Eh bien ça, mon ami, c'est complètement faux. C'est du pur fantasme ... mais tu as le droit d'y croire aucun problème
Notamment parce que ce qui est gravé sur le disque est déjà nettement en baisse de qualité par rapport au master studio, cette étape (outre le RIAA inversé comme traitement signal) étant par essence imparfaite (transformation du signal électrique en stimulus de gravure = gravure / cutting de la matrice = étape non-lossless, le burin-graveur apportant lui aussi son lot de déformations au signal, tant électriquement que mécaniquement) et tout du long de la chaine suivante de fabrication, galvanisation, pressage, avant d'arriver à ce qui arrive chez l'audiophile : se rajoutent au signal durant tout ce process des défauts techniques, parfaitement audibles à la reproduction (je ne parle pas des craquements), que ce soit sur une machine à laver fantasmagorique ou sur une simple SL-1200. Si on ne les a pas identifiés depuis longtemps, sur n'importer quelle platine, BDG ou THDG, c'est que le problème est ... ailleurs.
Je ne relève pas le reste de ton argumentaire, ça me ferait juste perdre davantage de temps.

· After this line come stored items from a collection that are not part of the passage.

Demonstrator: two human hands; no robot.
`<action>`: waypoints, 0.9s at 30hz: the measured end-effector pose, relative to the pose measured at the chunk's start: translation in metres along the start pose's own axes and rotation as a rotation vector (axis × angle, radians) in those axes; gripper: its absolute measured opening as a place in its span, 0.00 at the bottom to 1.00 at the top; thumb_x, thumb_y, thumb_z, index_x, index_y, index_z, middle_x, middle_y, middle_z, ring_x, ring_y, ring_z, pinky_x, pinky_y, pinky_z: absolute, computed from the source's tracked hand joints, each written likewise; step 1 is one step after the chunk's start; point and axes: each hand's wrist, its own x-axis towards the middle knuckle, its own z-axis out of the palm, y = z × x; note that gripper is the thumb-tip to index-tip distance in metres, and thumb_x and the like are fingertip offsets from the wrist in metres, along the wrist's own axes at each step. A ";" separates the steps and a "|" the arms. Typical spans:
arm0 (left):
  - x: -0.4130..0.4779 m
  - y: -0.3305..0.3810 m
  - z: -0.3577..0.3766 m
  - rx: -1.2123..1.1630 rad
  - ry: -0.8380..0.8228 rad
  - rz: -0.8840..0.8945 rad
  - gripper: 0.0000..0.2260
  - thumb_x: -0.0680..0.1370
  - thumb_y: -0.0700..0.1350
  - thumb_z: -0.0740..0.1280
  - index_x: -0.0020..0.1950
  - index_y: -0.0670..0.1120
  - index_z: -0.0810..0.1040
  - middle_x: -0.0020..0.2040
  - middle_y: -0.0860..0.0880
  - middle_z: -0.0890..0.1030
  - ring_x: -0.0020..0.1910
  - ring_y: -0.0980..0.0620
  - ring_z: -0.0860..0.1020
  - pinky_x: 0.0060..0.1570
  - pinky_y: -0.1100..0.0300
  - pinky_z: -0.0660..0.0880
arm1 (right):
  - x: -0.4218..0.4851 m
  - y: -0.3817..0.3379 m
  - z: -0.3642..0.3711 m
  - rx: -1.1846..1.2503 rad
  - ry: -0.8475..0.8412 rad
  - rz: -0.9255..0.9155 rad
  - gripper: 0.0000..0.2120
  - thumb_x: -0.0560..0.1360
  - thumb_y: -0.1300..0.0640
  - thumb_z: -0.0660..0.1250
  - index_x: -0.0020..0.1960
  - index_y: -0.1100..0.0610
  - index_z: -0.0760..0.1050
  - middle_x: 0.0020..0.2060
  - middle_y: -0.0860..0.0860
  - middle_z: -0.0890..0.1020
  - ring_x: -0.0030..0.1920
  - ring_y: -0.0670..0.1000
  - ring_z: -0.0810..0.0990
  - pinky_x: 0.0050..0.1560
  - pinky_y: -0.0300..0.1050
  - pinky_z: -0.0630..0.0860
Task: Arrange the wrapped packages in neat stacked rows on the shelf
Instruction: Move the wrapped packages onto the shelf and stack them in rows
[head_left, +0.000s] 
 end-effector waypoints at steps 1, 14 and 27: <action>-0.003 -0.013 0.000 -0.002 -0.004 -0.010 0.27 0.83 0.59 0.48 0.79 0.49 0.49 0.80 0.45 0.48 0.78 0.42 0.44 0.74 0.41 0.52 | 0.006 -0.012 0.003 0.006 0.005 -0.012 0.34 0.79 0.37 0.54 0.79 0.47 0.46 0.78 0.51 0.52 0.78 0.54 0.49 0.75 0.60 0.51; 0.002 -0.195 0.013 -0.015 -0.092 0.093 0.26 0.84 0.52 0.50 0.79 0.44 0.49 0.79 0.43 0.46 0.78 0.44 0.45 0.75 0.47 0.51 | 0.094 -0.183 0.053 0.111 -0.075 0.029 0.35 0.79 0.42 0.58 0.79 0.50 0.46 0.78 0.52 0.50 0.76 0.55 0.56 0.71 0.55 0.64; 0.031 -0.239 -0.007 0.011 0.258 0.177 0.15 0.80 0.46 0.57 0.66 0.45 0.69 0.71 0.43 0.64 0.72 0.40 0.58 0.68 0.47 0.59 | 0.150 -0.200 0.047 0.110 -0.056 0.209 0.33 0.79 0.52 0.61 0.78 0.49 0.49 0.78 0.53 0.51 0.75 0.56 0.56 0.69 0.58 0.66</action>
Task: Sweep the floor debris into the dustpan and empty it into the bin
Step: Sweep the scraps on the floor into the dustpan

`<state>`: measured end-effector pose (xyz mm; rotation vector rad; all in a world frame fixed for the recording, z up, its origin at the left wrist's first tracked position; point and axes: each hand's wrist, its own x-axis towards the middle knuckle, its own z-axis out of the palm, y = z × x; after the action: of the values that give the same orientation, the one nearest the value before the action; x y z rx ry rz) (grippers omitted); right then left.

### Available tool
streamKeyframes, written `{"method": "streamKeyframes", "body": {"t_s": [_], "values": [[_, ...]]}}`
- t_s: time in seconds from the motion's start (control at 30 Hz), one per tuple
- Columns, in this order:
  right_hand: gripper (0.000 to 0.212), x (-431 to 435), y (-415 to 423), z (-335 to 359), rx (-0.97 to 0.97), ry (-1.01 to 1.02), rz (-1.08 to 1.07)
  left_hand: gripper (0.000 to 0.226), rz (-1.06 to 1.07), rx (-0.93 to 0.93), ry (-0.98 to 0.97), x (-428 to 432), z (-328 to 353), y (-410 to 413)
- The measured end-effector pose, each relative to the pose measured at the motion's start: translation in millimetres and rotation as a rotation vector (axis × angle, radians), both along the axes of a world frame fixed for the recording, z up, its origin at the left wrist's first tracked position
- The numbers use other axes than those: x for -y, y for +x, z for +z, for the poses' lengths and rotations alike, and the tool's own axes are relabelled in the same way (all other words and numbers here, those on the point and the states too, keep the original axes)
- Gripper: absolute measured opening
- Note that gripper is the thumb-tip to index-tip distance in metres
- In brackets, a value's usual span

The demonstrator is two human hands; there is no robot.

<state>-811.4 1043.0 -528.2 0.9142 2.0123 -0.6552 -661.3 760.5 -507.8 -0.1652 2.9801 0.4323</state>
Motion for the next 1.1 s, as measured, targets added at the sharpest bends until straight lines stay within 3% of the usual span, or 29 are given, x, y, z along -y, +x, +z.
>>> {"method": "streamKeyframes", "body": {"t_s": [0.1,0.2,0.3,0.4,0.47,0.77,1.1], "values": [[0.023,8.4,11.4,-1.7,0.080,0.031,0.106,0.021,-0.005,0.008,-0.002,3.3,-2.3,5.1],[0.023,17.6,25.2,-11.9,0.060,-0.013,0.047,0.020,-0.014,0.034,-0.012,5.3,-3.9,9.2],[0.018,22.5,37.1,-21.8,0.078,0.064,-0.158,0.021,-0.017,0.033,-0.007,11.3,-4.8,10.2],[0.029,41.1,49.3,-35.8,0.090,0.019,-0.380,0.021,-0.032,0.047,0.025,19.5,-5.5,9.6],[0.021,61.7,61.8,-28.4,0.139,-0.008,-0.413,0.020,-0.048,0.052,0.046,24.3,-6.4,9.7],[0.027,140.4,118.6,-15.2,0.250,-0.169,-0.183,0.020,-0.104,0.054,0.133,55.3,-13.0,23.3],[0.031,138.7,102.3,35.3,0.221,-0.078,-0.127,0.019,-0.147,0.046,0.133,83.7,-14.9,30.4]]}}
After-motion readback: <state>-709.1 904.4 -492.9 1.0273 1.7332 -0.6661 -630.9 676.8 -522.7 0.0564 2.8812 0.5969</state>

Je préfère continuer à contribuer plus tard en restant dans le sujet, et en évitant les hérésies d'un autre âge, si possible.
Les dernières versions de la SL-1200, par exemple les 1200MK7 / 1210MK7, possèdent un nouveau moteur (à entrainement direct) à fort couple qui ne crée absolument pas de vibrations, c'est une amélioration technique par rapport aux moteurs des premières séries SL. J'ai toujours préféré le grave des platines à entrainement direct d'ailleurs. J'ai pris quelques photos, je les posterai plus tard, je pense qu'elles seront tout à fait dans le sujet du fil.
crdt.
" Liberty is an effort of the mind, rather than the arms."